According to this mode of reasoning, no improvement in the system of maritime discipline could ever be effected without a simultaneous occurrence in the legislation of all civilized governments. This concurrence cannot be expected. In matters which concern all mankind alike, legislative improvements are often thus begun by a single nation. They afterwards extend themselves gradually, as experience tests their usefulness and practicability. In the meantime, incidental difficulties may occur. They almost always arise, in a greater or less degree, from innovations, even from the wisest. When such difficulties occur, they must be encountered and overcome. The abolition of this degrading punishment, when it was prohibited in our vessels by the act of 1850, was a necessary improvement in the law of navigation.

It only restored a rule of the former maritime code of Europe. Until a period long after the mariner’s compass was, to some extent, in use, those who followed the business of navigation were not a class of citizens as distinct from landsmen as they afterwards became. Winter voyages, which had been prohibited by the Greeks and Romans, were likewise, until after this period, prohibited by the laws of the most commercial states of Europe. (See Pard. Col. Mar. VI 655, Tit. “Hivernage,” and II, 148, 149.) For several months of the year they were, therefore, on shore. During the first of the year navigators were seldom for long periods out of sight of land. Their most important commercial enterprises were trading voyages, from port to port, along the coasts, or to the European islands. Moreover, no merchant vessel was at any time exempt from liability to be called into the service of her nation, for purposes of state or of war.
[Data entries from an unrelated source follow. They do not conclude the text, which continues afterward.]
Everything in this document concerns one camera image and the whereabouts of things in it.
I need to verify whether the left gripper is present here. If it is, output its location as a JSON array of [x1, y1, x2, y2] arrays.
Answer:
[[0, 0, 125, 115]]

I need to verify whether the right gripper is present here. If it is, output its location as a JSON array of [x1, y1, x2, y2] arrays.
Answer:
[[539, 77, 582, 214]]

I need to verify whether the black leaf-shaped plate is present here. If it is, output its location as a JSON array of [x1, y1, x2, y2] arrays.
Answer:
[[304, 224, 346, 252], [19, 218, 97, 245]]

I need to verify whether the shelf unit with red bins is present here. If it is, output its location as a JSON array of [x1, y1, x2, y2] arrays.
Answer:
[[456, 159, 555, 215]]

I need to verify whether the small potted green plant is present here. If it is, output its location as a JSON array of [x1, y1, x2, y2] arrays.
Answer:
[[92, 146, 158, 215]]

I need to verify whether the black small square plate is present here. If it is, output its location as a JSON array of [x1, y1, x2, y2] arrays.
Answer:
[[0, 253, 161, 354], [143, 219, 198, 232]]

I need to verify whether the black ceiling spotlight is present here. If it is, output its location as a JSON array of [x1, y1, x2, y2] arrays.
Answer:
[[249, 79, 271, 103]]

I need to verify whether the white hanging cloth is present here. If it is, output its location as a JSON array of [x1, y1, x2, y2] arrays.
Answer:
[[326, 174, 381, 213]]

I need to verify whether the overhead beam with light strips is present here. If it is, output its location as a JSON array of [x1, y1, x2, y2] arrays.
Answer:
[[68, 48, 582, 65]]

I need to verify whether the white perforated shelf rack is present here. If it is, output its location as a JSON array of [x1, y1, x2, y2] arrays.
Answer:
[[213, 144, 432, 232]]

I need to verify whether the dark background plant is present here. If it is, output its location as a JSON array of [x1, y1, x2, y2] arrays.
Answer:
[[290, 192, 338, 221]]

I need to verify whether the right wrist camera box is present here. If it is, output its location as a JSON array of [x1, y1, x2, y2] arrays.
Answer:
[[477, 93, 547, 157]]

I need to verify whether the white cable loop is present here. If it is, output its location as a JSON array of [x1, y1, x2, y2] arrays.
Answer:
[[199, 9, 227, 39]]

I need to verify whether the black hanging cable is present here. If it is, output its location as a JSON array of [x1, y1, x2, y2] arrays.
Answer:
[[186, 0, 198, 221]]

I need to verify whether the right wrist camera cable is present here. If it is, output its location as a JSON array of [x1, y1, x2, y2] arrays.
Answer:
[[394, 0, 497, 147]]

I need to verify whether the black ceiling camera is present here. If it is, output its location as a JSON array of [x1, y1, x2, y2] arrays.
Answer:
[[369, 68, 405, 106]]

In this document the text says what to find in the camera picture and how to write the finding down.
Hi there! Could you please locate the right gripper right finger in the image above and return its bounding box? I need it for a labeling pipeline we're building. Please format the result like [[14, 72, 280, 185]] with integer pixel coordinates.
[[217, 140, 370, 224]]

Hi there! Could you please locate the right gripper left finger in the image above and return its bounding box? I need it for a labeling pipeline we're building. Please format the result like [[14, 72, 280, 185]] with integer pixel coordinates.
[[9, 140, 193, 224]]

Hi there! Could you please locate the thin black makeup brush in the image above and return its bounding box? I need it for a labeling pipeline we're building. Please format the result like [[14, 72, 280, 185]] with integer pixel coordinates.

[278]*278When thus called into the public service, which very often occurred, the crews of each vessel in a fleet, in some countries, elected their own captain, subject to the approval of the government, the commander only of the fleet being directly appointed by the state. When engaged in private commercial navigation, the rule and the practice was, that the captain, on all important questions, whether to set sail, to make a port, or lighten the vessel in a storm, etc., should consult the ship’s company. In those days the strictest discipline was enforced. Punishments of a serious kind were inflicted, sometimes on arrival in port, sometimes on board of the vessel. A mariner might in some cases be put to death. In others he was liable to the loss of his hand. Every mutinous tendency might' be promptly repressed. Obedience to orders was enforced by the severest penalties. The mariner was expressly required to submit even to a blow struck by the master; but if the blow was repeated, he might, in self-defence, resist the master. (Ib. I, 332, 378; II, 146.)

Thus, where punishment much more severe might be imposed, flogging was deemed unlawful. But afterwards, when distant voyages of long duration became usual, with no interval of rest in the winter season, mariners were almost exiled from association with landsmen. Maritime laws could no longer be made upon land, but were adopted necessarily from usages of the sea.